= EXERCISE REQUIREMENTS =
Search the entries below for the word "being" and copy every line where it appears.

= THE DATA =
********************

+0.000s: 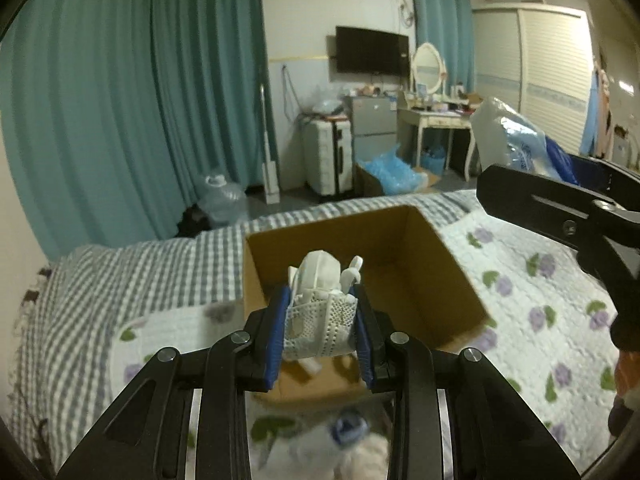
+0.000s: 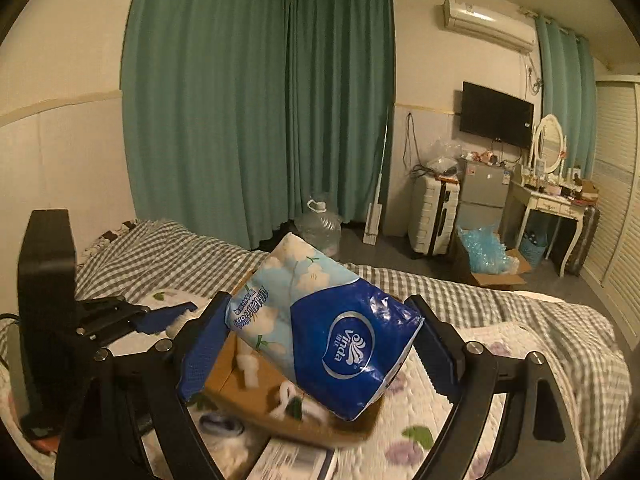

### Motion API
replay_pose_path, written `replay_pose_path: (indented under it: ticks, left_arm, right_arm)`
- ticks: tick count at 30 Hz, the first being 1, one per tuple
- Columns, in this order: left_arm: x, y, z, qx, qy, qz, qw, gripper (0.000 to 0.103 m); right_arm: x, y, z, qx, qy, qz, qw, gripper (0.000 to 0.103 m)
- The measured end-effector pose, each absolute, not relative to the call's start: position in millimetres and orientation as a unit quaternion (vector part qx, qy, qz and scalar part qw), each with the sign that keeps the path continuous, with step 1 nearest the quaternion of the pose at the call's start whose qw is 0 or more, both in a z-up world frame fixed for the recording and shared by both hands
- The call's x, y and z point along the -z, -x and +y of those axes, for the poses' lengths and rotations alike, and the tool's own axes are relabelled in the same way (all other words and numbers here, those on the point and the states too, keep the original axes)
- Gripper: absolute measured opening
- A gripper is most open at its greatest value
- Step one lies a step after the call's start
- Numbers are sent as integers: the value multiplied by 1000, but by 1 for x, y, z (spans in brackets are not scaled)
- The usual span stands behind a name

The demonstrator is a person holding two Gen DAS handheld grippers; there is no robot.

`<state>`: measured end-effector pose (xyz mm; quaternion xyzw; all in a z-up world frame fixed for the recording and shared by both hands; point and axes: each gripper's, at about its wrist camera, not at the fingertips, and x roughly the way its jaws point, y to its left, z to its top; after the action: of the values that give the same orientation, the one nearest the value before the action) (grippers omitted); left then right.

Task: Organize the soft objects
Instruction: 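Lower the blue tissue pack and white baby shoe into the box, opening both grippers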

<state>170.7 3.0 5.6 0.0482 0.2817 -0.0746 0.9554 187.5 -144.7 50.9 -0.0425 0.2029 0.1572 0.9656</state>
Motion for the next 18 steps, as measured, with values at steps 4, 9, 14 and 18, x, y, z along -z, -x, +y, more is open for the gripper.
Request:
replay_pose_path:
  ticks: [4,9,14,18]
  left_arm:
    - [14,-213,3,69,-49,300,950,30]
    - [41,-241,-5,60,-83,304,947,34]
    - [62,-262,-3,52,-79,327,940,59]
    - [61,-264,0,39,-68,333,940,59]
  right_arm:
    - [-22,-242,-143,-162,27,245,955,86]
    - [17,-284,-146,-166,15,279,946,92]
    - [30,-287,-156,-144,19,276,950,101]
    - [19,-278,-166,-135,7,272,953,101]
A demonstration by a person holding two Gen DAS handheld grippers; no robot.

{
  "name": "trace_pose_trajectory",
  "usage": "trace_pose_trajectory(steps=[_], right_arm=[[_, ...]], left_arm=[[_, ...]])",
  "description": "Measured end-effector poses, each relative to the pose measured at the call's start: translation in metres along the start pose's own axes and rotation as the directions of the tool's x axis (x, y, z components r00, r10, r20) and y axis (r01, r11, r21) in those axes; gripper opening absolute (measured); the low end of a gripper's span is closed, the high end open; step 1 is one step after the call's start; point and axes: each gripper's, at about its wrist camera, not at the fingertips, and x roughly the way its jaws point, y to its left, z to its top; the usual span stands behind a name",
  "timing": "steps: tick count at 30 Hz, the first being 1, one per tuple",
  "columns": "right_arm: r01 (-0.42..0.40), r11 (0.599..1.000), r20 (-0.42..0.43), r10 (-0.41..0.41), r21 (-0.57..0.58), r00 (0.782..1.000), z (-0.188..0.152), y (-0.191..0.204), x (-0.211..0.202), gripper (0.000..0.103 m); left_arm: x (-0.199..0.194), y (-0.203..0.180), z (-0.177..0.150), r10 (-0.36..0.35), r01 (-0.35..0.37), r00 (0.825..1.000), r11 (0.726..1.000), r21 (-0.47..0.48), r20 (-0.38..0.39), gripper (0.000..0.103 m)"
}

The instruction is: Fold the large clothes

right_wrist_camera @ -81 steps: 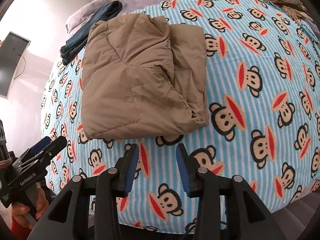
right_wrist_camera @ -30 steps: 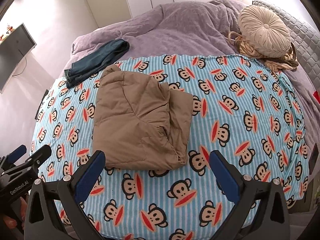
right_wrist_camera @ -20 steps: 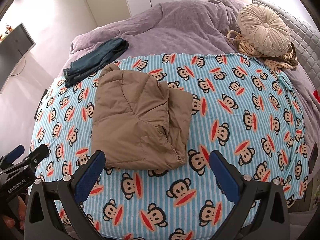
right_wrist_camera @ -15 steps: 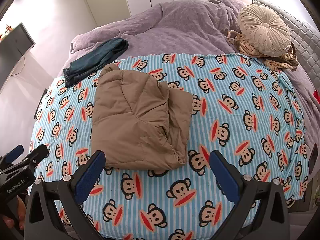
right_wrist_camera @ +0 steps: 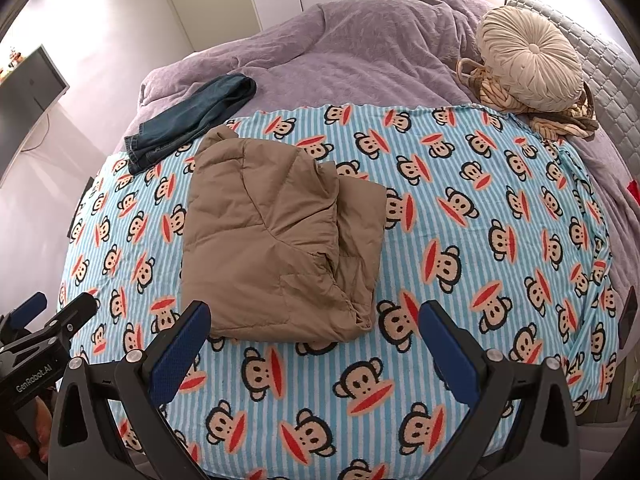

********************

= ANSWER =
- ticks: tick count at 30 Hz, the first being 1, one per tuple
  "timing": "steps: tick count at 30 Hz, the first being 1, one per tuple",

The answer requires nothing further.